» WORK ORDER
Scan the records below for the line containing "Give the segmentation of the right arm" and the line containing "Give the segmentation of the aluminium base". Copy both, plus every line between, exactly.

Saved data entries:

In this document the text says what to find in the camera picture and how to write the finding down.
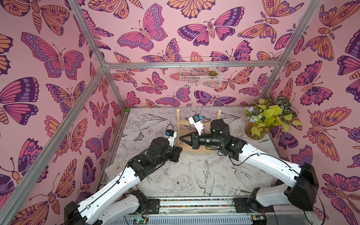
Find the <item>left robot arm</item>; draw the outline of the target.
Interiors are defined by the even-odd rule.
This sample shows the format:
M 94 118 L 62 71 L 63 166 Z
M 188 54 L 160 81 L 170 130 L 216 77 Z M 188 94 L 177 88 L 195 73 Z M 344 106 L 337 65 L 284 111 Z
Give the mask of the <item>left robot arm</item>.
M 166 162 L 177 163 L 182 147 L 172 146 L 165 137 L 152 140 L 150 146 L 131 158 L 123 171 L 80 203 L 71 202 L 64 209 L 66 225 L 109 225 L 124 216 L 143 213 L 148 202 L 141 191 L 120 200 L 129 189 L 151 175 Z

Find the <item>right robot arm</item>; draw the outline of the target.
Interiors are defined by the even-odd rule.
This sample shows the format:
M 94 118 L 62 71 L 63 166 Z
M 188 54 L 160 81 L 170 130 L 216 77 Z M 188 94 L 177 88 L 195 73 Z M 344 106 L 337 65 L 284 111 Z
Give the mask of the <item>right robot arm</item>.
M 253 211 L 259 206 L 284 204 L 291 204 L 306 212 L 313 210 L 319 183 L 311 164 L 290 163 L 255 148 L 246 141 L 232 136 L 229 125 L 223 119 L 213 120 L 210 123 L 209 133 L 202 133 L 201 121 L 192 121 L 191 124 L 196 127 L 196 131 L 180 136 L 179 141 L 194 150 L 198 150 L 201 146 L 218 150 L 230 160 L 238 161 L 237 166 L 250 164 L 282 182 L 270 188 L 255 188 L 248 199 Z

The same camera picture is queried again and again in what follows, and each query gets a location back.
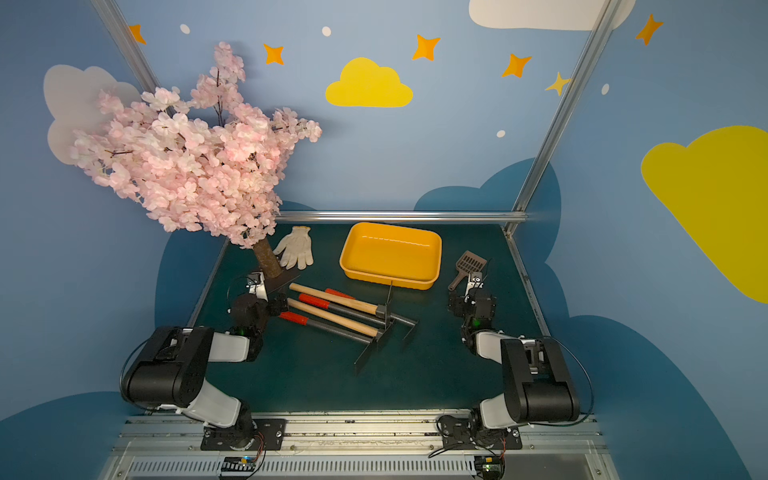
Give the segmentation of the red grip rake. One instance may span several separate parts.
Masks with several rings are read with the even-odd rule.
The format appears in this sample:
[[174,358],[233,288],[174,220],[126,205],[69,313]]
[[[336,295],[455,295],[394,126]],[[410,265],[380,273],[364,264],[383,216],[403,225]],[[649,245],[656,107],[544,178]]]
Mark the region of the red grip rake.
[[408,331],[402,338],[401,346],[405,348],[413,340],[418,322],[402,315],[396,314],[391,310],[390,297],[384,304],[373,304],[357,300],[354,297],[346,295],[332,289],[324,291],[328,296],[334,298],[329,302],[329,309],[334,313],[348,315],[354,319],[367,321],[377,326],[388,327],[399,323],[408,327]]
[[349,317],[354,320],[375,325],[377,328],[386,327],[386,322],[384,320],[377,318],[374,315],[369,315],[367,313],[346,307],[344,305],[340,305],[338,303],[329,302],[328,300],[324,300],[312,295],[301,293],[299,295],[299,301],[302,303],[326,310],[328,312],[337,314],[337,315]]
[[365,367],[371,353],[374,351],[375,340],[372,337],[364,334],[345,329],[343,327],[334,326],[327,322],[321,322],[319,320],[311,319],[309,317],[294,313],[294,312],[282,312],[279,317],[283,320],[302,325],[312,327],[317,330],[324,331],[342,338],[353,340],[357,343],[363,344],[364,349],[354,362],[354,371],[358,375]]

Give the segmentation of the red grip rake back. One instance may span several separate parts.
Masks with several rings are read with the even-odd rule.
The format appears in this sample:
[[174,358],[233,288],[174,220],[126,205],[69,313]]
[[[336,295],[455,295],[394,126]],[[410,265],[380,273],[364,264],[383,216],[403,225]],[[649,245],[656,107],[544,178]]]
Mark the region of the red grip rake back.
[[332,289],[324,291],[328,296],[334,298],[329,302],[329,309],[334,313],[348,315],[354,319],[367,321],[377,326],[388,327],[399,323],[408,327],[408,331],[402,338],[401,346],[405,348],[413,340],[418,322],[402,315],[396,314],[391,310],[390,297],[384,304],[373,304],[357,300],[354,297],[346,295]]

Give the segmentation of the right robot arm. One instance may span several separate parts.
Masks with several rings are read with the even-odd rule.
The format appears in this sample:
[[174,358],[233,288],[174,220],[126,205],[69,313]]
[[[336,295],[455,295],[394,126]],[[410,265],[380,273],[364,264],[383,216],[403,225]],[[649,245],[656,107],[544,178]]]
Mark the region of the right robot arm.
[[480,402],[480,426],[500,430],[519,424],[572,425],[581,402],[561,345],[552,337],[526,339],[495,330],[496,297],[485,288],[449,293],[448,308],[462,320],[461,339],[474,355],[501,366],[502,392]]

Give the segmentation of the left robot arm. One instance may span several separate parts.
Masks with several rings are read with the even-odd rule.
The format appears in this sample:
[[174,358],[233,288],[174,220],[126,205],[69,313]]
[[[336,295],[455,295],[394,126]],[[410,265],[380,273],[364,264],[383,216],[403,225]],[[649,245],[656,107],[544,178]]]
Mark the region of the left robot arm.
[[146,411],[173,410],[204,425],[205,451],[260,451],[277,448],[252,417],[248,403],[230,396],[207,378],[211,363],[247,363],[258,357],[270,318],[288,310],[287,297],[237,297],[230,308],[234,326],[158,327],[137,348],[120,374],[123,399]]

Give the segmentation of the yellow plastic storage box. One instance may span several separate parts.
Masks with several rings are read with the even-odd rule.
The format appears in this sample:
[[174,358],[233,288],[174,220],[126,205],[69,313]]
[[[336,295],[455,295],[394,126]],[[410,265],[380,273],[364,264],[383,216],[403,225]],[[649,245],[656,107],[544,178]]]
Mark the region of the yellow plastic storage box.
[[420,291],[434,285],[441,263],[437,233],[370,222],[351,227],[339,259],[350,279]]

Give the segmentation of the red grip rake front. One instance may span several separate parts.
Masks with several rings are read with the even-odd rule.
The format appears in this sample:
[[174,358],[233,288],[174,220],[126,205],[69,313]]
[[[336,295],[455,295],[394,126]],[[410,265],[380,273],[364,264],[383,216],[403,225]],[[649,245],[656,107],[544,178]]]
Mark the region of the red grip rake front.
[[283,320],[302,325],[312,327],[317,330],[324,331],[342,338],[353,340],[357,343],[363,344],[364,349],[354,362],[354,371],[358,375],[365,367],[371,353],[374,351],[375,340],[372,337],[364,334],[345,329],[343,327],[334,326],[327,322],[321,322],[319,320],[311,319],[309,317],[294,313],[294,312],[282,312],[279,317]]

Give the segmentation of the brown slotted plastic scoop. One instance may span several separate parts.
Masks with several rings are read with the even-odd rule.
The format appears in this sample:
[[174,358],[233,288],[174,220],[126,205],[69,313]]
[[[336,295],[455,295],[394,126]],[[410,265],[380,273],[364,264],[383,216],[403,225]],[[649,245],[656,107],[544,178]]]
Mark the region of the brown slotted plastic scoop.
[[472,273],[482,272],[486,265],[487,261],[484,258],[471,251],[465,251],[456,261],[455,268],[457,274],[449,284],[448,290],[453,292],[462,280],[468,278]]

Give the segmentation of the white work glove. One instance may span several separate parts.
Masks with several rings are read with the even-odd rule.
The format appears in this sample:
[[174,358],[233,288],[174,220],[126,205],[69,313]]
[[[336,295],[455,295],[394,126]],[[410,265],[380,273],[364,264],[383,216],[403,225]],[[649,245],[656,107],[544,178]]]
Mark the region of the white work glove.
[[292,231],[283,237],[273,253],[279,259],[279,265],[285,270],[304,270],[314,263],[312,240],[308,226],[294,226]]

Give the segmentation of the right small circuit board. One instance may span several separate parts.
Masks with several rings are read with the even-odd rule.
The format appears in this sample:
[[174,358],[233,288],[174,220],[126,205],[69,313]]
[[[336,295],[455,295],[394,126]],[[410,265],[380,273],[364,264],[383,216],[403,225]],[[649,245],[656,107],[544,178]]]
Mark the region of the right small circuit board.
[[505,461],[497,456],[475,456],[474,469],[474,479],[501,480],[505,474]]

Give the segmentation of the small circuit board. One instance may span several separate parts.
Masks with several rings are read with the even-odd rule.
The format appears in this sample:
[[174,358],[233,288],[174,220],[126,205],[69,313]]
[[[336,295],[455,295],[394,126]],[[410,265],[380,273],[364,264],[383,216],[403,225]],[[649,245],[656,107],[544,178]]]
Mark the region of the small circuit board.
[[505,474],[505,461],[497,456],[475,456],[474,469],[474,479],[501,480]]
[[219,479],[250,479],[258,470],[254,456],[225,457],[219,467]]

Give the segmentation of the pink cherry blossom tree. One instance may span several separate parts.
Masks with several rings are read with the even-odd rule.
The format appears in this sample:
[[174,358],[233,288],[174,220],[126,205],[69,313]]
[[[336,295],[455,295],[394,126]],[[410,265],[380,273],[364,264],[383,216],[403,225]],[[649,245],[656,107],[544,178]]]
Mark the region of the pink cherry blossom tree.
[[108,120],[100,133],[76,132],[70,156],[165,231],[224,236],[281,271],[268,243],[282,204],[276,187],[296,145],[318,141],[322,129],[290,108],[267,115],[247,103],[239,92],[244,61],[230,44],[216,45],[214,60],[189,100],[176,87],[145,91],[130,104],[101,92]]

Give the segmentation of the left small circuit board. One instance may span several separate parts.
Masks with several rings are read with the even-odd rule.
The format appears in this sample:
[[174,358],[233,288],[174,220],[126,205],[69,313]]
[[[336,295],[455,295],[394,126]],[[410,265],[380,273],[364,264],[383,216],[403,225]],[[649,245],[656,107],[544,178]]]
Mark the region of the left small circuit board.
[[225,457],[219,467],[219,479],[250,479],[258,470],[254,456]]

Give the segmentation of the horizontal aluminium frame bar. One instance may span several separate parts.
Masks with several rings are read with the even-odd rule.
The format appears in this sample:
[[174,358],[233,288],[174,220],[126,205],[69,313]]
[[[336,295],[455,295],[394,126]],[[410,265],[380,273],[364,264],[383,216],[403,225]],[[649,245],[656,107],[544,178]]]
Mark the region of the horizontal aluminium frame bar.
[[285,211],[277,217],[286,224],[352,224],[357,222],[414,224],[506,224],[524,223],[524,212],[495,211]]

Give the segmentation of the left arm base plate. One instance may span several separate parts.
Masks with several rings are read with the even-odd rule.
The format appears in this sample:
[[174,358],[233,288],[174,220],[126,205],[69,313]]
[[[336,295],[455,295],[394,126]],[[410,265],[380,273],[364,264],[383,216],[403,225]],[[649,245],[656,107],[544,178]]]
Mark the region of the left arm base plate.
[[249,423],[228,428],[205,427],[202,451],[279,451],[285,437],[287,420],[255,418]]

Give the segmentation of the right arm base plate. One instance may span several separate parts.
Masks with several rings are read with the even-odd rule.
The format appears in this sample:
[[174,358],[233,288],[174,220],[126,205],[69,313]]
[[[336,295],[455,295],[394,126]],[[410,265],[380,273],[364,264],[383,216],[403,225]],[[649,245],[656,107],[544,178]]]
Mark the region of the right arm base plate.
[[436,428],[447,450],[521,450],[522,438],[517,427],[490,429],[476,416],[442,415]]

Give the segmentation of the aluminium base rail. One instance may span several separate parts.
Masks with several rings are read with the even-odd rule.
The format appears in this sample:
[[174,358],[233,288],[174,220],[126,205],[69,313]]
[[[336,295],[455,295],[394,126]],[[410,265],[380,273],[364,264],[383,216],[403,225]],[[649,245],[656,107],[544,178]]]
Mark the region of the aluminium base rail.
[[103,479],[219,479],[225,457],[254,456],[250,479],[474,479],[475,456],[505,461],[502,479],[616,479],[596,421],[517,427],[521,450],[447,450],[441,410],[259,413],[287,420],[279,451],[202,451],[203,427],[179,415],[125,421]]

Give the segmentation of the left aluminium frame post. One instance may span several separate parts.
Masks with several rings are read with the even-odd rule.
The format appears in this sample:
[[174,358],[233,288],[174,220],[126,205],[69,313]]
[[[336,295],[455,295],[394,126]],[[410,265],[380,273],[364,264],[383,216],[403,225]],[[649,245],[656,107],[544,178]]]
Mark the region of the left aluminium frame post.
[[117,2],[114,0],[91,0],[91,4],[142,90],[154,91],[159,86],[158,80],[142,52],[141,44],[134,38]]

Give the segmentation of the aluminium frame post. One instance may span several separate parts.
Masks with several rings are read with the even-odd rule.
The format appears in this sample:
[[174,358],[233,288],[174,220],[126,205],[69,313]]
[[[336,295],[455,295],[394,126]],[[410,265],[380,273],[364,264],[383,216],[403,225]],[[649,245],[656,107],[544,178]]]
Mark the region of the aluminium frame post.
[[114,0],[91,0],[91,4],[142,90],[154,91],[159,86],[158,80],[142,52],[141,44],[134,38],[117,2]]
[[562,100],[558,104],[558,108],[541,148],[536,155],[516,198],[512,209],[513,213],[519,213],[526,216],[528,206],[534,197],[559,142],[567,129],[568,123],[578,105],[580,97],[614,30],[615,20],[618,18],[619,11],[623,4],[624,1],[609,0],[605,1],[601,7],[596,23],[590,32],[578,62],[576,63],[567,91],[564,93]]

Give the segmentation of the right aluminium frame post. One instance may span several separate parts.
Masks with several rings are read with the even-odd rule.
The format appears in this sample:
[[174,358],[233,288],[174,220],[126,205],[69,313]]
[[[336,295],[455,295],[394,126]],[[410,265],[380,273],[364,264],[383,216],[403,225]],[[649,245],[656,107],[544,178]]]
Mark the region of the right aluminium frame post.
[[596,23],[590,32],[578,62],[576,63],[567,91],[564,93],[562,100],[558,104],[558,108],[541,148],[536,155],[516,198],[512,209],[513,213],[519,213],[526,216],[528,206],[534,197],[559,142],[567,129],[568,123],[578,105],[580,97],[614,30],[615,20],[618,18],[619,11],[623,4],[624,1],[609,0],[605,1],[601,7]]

» EXERCISE RESPONSE
Give the segmentation of the right arm base plate. One instance may span several separate parts.
Masks with several rings are read with the even-odd rule.
The format appears in this sample:
[[174,358],[233,288],[174,220],[126,205],[69,313]]
[[[336,295],[455,295],[394,126]],[[410,265],[380,273],[364,264],[383,216],[403,225]],[[649,245],[656,107],[544,178]]]
Mark the region of the right arm base plate.
[[436,428],[447,450],[521,450],[522,438],[517,427],[490,429],[476,416],[442,415]]

Give the segmentation of the aluminium base rail. One instance may span several separate parts.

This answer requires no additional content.